When you get these, the smaller household items, don’t hesitate to get more than one, maybe more of each item…your needs. Design multiples – for a car; house, different rooms of the house; basement, etc. If you can’t get out to shop at these “bargain hunter” sales, tell friends or family to look for items. It may seem heartless to take advantage of someone else’s hard ship when they sell items that their loved ones used while they were caring for them at home. Most sellers are happy to see the items go to someone else who can use them.

The county’s public welfare department can help get new equipment, such as a wheelchair, if the patient meets the requirements. They only offer one wheelchair, so if you need more chairs, you may have to buy used, as I mentioned above. They may be able to help with other mobility aids – grab bars in bathrooms, stair slides up and down stairs, even renovating a house to accommodate a disabled patient, the idea being to keep the patient in their home as long as possible. They may also be able to provide a caregiver to assist with patient care. Getting help when you need it can help prevent nurse burnout and depression.

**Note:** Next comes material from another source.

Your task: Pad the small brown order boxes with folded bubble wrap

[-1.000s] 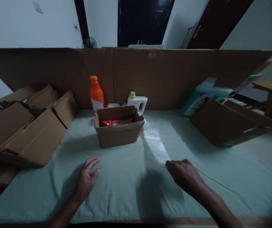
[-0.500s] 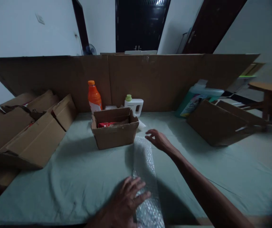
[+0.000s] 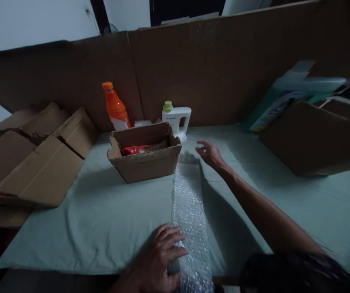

Medicare can help pay for the devices if they qualify. Combining both Medicare and County Assistance can help make a difficult situation viable.

Finally, remember to take care of the nurse. If that’s you, give yourself time to breathe. I should speak. I feel guilty whenever I feel the need to escape, so I usually don’t. “Me time” is when he sleeps late or goes to bed early. I can’t go out and leave him alone. I try to spend time on the computer or read. Anything I can do and still be within earshot of his call.